Material provided Block Start

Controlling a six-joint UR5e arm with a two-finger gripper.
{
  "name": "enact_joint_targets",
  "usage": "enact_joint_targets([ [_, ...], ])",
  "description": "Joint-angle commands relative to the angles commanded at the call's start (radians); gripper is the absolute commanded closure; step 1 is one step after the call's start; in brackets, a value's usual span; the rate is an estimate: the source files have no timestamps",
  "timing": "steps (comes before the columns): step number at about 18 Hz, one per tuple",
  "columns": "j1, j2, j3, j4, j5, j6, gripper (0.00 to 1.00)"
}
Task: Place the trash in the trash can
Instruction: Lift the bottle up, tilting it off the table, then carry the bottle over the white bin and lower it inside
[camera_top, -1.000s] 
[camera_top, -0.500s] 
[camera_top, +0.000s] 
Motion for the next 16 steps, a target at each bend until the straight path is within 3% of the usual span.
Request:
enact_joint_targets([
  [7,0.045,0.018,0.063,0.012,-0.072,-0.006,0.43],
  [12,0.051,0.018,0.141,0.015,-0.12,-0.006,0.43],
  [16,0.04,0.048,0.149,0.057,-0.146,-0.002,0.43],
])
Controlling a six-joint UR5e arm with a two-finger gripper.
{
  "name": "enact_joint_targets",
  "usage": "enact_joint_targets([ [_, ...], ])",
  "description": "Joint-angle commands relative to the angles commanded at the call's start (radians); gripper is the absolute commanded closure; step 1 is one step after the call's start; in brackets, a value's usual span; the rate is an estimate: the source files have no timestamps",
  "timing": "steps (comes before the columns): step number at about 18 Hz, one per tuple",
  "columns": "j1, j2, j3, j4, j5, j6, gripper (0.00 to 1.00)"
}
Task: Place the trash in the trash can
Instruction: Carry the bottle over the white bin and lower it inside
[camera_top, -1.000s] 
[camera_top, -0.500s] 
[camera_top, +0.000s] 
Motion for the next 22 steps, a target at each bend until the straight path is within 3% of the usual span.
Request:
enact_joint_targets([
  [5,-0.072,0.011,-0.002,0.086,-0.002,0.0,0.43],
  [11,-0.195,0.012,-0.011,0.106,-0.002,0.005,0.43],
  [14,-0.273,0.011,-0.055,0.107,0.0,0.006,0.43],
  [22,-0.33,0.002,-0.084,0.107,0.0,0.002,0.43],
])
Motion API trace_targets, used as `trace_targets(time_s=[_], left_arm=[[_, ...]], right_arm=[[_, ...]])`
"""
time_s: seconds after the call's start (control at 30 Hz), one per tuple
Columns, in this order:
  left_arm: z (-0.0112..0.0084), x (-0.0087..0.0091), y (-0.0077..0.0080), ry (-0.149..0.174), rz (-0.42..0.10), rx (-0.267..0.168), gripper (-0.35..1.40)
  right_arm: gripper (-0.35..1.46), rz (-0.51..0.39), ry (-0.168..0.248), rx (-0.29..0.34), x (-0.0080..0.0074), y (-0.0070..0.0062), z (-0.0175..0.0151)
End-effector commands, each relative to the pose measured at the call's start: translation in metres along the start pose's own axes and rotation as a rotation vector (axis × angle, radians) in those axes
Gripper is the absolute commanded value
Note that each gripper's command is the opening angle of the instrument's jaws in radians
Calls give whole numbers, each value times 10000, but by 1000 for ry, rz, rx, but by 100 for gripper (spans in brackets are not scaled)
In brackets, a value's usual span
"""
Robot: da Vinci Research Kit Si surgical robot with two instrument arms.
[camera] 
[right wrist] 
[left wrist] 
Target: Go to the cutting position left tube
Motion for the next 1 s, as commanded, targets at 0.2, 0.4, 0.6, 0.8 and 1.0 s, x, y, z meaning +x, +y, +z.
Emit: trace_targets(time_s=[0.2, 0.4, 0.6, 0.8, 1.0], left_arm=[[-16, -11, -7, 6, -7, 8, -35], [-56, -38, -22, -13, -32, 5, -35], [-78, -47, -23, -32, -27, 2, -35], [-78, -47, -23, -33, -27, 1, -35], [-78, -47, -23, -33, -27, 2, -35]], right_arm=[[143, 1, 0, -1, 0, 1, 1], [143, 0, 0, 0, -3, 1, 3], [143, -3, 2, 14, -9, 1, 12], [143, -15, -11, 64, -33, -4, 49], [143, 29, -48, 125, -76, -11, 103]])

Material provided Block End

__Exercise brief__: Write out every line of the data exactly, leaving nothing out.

__Exercise result__:
Controlling a six-joint UR5e arm with a two-finger gripper.
{
  "name": "enact_joint_targets",
  "usage": "enact_joint_targets([ [_, ...], ])",
  "description": "Joint-angle commands relative to the angles commanded at the call's start (radians); gripper is the absolute commanded closure; step 1 is one step after the call's start; in brackets, a value's usual span; the rate is an estimate: the source files have no timestamps",
  "timing": "steps (comes before the columns): step number at about 18 Hz, one per tuple",
  "columns": "j1, j2, j3, j4, j5, j6, gripper (0.00 to 1.00)"
}
Task: Place the trash in the trash can
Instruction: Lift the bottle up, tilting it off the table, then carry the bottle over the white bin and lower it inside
[camera_top, -1.000s] 
[camera_top, -0.500s] 
[camera_top, +0.000s] 
Motion for the next 16 steps, a target at each bend until the straight path is within 3% of the usual span.
Request:
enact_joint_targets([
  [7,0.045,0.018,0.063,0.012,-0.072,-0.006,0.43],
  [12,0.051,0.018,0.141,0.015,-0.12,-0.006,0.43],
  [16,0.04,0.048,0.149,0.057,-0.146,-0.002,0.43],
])
Controlling a six-joint UR5e arm with a two-finger gripper.
{
  "name": "enact_joint_targets",
  "usage": "enact_joint_targets([ [_, ...], ])",
  "description": "Joint-angle commands relative to the angles commanded at the call's start (radians); gripper is the absolute commanded closure; step 1 is one step after the call's start; in brackets, a value's usual span; the rate is an estimate: the source files have no timestamps",
  "timing": "steps (comes before the columns): step number at about 18 Hz, one per tuple",
  "columns": "j1, j2, j3, j4, j5, j6, gripper (0.00 to 1.00)"
}
Task: Place the trash in the trash can
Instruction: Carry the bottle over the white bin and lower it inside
[camera_top, -1.000s] 
[camera_top, -0.500s] 
[camera_top, +0.000s] 
Motion for the next 22 steps, a target at each bend until the straight path is within 3% of the usual span.
Request:
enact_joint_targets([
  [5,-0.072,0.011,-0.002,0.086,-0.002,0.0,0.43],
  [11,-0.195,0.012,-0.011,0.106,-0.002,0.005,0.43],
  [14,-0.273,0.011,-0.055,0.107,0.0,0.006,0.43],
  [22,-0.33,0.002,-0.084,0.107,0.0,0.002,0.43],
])
Motion API trace_targets, used as `trace_targets(time_s=[_], left_arm=[[_, ...]], right_arm=[[_, ...]])`
"""
time_s: seconds after the call's start (control at 30 Hz), one per tuple
Columns, in this order:
  left_arm: z (-0.0112..0.0084), x (-0.0087..0.0091), y (-0.0077..0.0080), ry (-0.149..0.174), rz (-0.42..0.10), rx (-0.267..0.168), gripper (-0.35..1.40)
  right_arm: gripper (-0.35..1.46), rz (-0.51..0.39), ry (-0.168..0.248), rx (-0.29..0.34), x (-0.0080..0.0074), y (-0.0070..0.0062), z (-0.0175..0.0151)
End-effector commands, each relative to the pose measured at the call's start: translation in metres along the start pose's own axes and rotation as a rotation vector (axis × angle, radians) in those axes
Gripper is the absolute commanded value
Note that each gripper's command is the opening angle of the instrument's jaws in radians
Calls give whole numbers, each value times 10000, but by 1000 for ry, rz, rx, but by 100 for gripper (spans in brackets are not scaled)
In brackets, a value's usual span
"""
Robot: da Vinci Research Kit Si surgical robot with two instrument arms.
[camera] 
[right wrist] 
[left wrist] 
Target: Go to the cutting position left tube
Motion for the next 1 s, as commanded, targets at 0.2, 0.4, 0.6, 0.8 and 1.0 s, x, y, z meaning +x, +y, +z.
Emit: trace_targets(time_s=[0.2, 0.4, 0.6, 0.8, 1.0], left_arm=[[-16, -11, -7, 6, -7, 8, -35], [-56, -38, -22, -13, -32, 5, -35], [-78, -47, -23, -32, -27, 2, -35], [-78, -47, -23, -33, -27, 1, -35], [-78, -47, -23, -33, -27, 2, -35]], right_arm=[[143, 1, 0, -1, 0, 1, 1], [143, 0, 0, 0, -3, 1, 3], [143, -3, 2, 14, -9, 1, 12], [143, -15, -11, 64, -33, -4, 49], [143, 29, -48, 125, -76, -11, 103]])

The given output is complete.